Le niveau de haine atteint des proportions inédites, confie-t-elle.
« À chaque fois que je me suis engagée, j’ai toujours subi des vagues de haine. Mais jamais de menaces. Il a fallu attendre cinquante ans pour y être confrontée de cette manière-là », affirme Khadija Aoudia
Alertés, différents membres de la profession ont pris spontanément la défense de l’avocate.
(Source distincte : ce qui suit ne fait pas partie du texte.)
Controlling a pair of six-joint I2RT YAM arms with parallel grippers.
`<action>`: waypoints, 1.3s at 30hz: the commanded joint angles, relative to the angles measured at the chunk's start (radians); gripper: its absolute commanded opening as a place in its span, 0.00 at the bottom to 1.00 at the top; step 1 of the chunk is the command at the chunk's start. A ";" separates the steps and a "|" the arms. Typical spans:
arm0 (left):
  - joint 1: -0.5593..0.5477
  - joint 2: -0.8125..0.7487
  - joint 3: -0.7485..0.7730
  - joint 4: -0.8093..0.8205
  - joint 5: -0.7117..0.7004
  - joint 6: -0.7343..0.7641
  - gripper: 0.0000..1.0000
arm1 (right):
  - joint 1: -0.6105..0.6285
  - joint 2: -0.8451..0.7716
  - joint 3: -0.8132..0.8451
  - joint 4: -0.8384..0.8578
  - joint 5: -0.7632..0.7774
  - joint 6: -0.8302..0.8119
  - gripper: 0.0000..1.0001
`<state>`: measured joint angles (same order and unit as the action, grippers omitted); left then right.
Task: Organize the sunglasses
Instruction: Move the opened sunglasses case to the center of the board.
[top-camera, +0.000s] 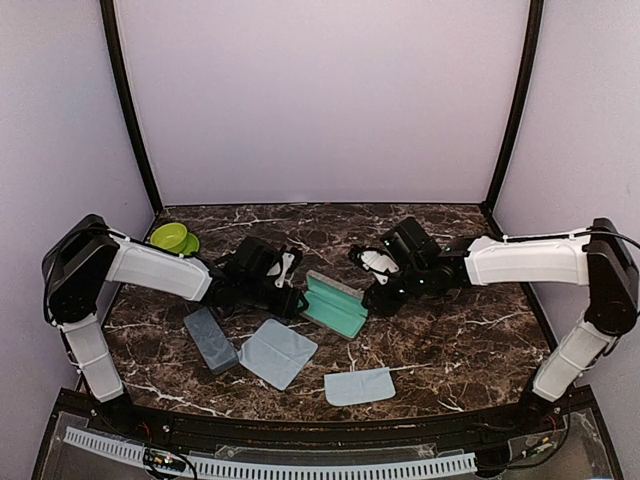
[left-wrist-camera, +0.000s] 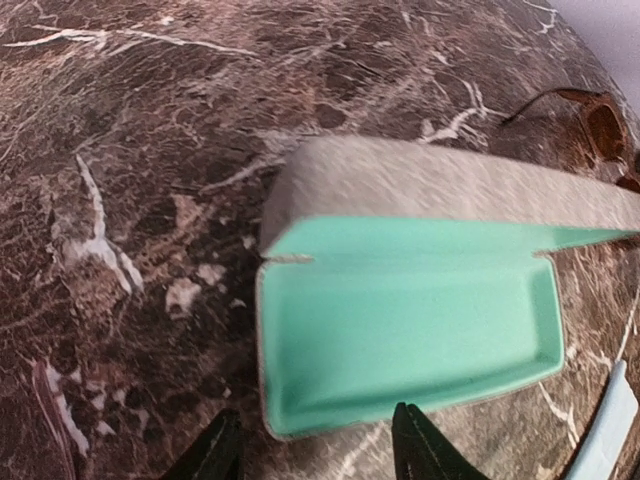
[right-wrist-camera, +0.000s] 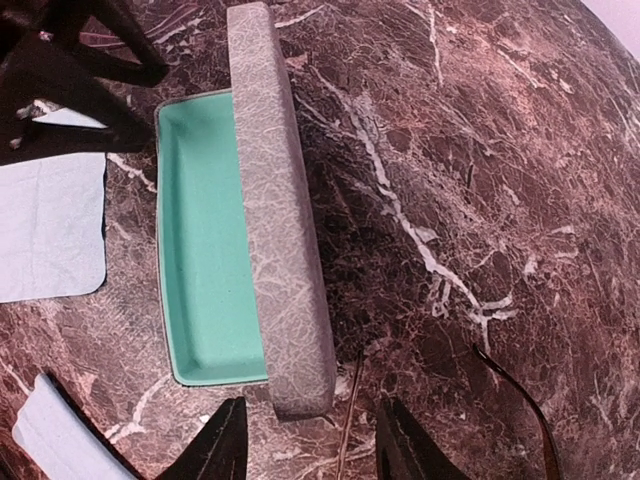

La section nîmoise du Syndicat des Avocats de France (SAF), la Conférence Régionale des Bâtonniers du Grand Sud-Est et de la Corse (COBSECO) ou encore l’Ordre du Barreau d’Alès ont tous exprimé leur soutien dans des communiqués respectifs.
Des messages « symptomatiques de la réalité »
Michaël Bastien, président de la Ligue de défense des valeurs républicaines, fait partie des plaignants.
Selon lui, les messages de haine visant l’avocate « sont symptomatiques de la réalité ». Ils refléteraient un « climat délétère » de racisme et d’islamophobie en France, justement nourri par des personnalités comme Bruno Retailleau.
« Quand vous avez la peau noire ou que vous êtes arabe, on vous déteste, on vous dévisage partout, tout le temps et plusieurs fois par jour. Vous finissez par croire ce que le regard des autres vous renvoie, surtout quand un ministre vous explique que vous n’êtes qu’un barbare ».Michaël Bastien
Pour Khadija Aoudia, le caractère raciste et sexiste des insultes est en effet indiscutable. « J’ai le sentiment de cristalliser les haines, reconnaît-elle, en tant que femme et en raison du prénom que je porte. »
Pour autant, l’avocate ne souhaite pas porter plainte contre ses détracteurs. « Je suis indulgente envers la société civile », explique-t-elle, estimant que « les concitoyens sont aveuglés par les discours qui viennent des plus hautes sphères de l’État ».
Pour Michaël Bastien, pas non plus question de s’arrêter à ces critiques individuelles. « Il ne faut pas le prendre pour soi. On défend quelque chose de plus grand que soi : l’égalité, la liberté et la fraternité. »
Demande de démission
Le président d’association veut même aller plus loin. Jugeant que le ministre de l’Intérieur « n’est à la hauteur ni de son portefeuille ni de nos valeurs républicaines », et à la lumière de la plainte déposée, la Ligue de défense des valeurs républicaines a adressé un courrier auPremier ministre François Bayrou en date du 12 août 2025 pour demander la « démission immédiate de Bruno Retailleau ».
En attendant, la plainte déposée auprès de la Cour de Justice de la République a peu de chances d’aboutir. Mais l’avocate nîmoise est prête à aller jusque devant la Cour européenne des droits de l’Homme, si besoin.
« Ça ne sera pas dirigé contre Monsieur Retailleau, mais contre l’État qui ne met pas tout en œuvre pour rendre effectif l’accès à un procès », précise-t-elle au micro de Pauline Pidoux pour France 3 Occitanie.
La plainte est également suivie de près par un observateur de l’ONU, qui était présent lors de la conférence organisée par l’avocate, vendredi 8 août.
Contacté, le cabinet du ministre de l’Intérieur n’a à ce jour pas donné suite à nos sollicitations.